ABOUT THIS EXERCISE
Whenever a line below holds the word "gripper", copy that line.

============

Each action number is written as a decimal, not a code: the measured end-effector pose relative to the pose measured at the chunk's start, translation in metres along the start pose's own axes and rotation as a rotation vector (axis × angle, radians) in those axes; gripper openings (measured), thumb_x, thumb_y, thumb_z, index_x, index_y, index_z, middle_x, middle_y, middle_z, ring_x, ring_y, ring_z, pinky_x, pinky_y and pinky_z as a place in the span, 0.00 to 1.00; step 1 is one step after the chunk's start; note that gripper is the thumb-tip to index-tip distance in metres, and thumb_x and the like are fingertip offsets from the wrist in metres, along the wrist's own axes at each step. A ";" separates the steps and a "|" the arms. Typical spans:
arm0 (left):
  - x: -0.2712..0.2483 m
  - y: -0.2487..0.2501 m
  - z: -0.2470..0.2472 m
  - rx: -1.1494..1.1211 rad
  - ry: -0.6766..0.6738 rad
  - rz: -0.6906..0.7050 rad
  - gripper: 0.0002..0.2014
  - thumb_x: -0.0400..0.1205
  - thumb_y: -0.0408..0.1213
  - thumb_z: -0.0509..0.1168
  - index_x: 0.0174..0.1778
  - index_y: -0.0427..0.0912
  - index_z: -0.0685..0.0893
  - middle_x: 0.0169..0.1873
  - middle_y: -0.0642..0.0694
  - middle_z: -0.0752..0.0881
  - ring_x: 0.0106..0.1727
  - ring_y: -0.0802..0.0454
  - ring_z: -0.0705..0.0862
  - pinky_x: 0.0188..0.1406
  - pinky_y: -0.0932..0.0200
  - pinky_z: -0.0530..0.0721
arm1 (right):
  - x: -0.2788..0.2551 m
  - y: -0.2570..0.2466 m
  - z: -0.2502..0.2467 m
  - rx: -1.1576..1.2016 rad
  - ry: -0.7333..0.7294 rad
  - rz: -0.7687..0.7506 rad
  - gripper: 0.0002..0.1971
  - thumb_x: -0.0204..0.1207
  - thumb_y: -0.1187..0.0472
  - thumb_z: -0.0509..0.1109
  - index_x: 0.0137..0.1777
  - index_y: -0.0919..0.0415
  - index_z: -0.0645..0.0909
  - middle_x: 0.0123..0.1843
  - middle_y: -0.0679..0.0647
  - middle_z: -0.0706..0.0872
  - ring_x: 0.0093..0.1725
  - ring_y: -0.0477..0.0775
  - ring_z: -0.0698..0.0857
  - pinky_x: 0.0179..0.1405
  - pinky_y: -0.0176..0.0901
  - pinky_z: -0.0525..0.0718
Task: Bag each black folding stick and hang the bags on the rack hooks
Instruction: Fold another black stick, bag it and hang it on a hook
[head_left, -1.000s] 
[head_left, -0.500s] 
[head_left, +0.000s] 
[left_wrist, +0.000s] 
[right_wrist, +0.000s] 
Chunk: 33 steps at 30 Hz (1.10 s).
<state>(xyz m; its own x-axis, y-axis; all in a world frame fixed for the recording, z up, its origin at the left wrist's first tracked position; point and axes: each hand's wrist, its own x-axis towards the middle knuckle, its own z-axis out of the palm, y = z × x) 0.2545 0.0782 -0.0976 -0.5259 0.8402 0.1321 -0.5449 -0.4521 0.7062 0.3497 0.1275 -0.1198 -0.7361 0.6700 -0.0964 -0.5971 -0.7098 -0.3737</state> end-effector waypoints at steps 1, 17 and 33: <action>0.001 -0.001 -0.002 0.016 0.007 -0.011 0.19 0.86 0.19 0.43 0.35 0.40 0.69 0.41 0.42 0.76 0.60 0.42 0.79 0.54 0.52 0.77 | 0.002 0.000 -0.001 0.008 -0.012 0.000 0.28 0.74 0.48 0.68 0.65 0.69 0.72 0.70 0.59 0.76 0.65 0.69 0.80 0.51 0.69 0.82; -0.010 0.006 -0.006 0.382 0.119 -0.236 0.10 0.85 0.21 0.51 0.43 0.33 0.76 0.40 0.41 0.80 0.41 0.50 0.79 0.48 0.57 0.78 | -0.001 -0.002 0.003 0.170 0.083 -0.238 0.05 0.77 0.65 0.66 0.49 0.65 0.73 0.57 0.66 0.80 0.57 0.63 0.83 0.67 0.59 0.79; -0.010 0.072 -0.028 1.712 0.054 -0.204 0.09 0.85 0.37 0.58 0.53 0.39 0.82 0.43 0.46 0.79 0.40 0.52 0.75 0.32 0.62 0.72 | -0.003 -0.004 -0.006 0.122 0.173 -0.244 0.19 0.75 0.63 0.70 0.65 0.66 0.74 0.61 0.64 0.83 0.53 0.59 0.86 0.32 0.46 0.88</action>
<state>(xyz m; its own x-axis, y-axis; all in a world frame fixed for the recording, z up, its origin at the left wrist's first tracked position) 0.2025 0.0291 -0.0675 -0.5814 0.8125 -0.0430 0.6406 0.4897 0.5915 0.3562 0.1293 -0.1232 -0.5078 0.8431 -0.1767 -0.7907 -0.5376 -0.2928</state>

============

RESPONSE TO THIS EXERCISE
Each action number is written as a decimal, not a code: the measured end-effector pose relative to the pose measured at the chunk's start, translation in metres along the start pose's own axes and rotation as a rotation vector (axis × angle, radians) in those axes; gripper openings (measured), thumb_x, thumb_y, thumb_z, index_x, index_y, index_z, middle_x, middle_y, middle_z, ring_x, ring_y, ring_z, pinky_x, pinky_y and pinky_z as a place in the span, 0.00 to 1.00; step 1 is one step after the chunk's start; note that gripper is the thumb-tip to index-tip distance in metres, and thumb_x and the like are fingertip offsets from the wrist in metres, along the wrist's own axes at each step. A ";" separates the steps and a "|" the arms. Typical spans:
  - gripper: 0.0002..0.2014
  - gripper: 0.0002..0.1971

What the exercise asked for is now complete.